陌路文学 > 都市小说 > 荒岛一个男人和十八个女人的故事 > 第445章 深藏的秘密
第二天一早,七个人又进了林子。

这次带的东西更多了——炸药多了两包,手雷每人多带了一个,范建还把从第二基地找到的那把信号枪带上了。

万一出什么事,打一发信号弹,至少能照明。

水泥房子还在原地,灰扑扑的,像一座坟。

门口那块日文牌子上的字更看不清了,昨天还能认出几个笔画,今天连笔画都被露水泡糊了。

范建打着手电走进去,走廊里的霉味比昨天更浓,那股药水味也更重了,像是有什么东西在慢慢发酵。

实验区的门还开着,炸开的大洞黑漆漆的,铁皮翻卷着,像一张张开的嘴。范建钻进去,手电照在那些铁柜子上。

甲七到甲十二,六个头,六个罐子。

他没打开看,直接走到最里面那道小门前。

铜牌上的字被手电照得发亮:“深层培养室。绝对禁止开启。”

“放炸药。”范建说。

熊贞大在门锁的位置放了两包炸药——比昨天多了一倍,这门看着就厚。

导火索拉得长长的,所有人退到铁柜子后面,蹲下来,捂住耳朵。

轰的一声比昨天大得多,整个房间都在震,天花板上的碎瓷砖哗啦啦往下掉。
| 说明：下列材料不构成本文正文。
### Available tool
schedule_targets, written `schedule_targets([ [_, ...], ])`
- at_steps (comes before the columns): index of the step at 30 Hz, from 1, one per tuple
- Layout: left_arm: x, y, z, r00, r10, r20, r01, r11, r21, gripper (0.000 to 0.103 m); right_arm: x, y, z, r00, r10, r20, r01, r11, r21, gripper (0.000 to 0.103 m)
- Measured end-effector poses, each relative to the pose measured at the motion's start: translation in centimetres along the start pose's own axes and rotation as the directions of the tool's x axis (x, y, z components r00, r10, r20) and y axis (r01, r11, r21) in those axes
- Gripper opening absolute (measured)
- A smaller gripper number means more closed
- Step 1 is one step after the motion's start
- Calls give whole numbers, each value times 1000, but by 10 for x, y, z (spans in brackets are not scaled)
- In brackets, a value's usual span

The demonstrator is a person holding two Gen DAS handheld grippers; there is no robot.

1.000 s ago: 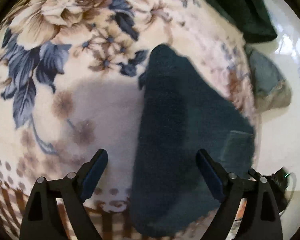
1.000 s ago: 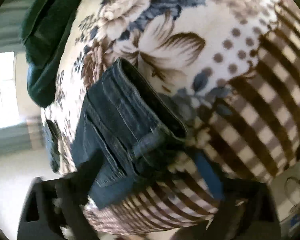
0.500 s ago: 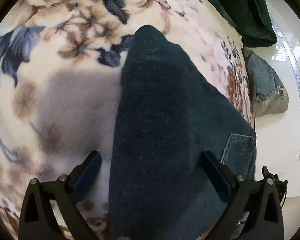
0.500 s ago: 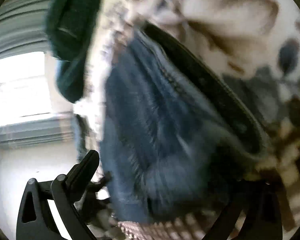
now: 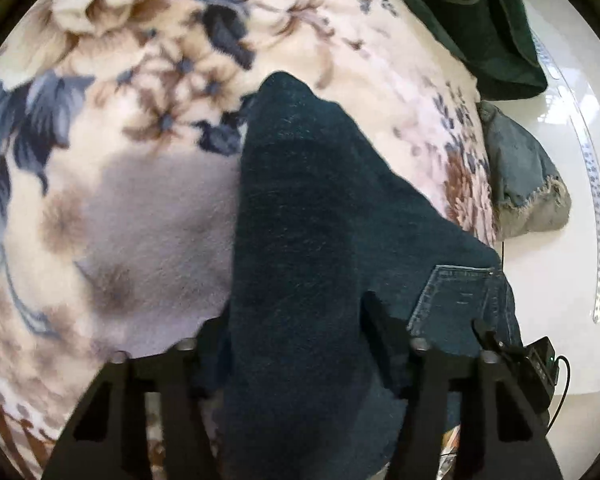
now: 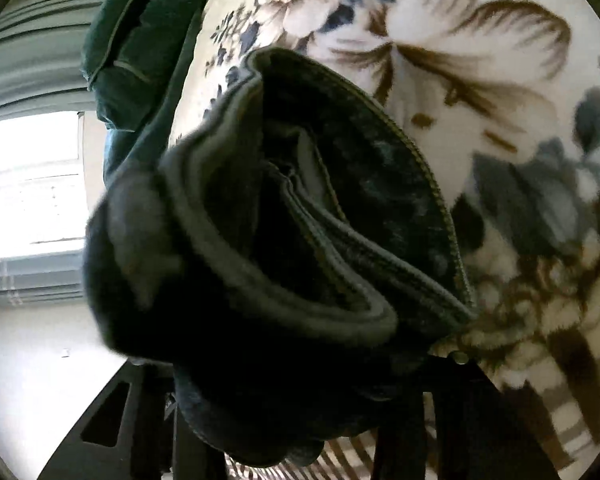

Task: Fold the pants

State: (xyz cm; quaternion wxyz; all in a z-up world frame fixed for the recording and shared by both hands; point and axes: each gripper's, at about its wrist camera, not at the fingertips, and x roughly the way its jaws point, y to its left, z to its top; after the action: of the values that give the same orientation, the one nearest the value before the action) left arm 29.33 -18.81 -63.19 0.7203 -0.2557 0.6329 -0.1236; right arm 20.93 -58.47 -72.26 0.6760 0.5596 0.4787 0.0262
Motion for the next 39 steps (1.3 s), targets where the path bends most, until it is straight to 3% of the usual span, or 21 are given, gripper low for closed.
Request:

烟尘弥漫,什么都看不见。

等烟散了,范建打着手电照过去——门炸开了一个大洞,铁皮翻卷着,露出里面的黑暗。

一股气流从洞里冲出来,又冷又干,带着一股浓烈的药水味,还有那种动物体味——跟甲六门缝里透出来的一模一样。

范建等气流散了,第一个钻进去。

门后面是一道楼梯,铁板的,通往下面。

楼梯很陡,几乎是垂直的,两边有扶手,扶手上全是锈。手电往下照,看不到底,光被黑暗吞了。

“这下面有多深?”郑爽的声音在楼梯间里回荡。

“不知道。”范建把手电夹在胳膊下,抓住扶手,“我先下。你们跟紧,保持距离。”

他一步一步往下走,铁楼梯在脚下嘎吱嘎吱响,铁锈哗哗往下掉。每走一步,那股药水味就浓一分。

走了大概二十米,到了底。下面是一条通道,不宽,只能并排走两个人。

通道两边是水泥墙,墙上刷了防潮漆,大部分已经剥落了。

地上铺了瓷砖,裂了,长了一层白毛——不是霉,是某种结晶体,在手电光下闪闪发亮。

“盐?”熊贞大蹲下来摸了摸,手指上沾了一层白粉,放在舌尖上舔了一下,皱起眉头,“不是盐。苦的。”

“别乱舔。”范建把他拉起来。

通道不长,只有十几米。尽头是一道铁门,比上面的小,但更厚,钢制的,关着。

门上有一个转盘,跟阿芳洞那道铁门一样。转盘旁边有一块铜牌,刻着几个字。

白丸凑近看了看,念了出来:“‘深层培养室。核心区域。仅限最高指挥官进入。’”

范建握住转盘,用力转。转盘动了,比阿芳洞那道门的转盘顺滑得多——可能是密封得好,没怎么生锈。

转了三圈,门里传来一声沉闷的撞击声,像是什么东西松开了。然后,门自己开了一条缝。

一股风从门缝里挤出来,比上面的更冷、更干。那股药水味浓得几乎让人窒息,范建用手捂住鼻子,等了几秒,等气流散了,用力推开门。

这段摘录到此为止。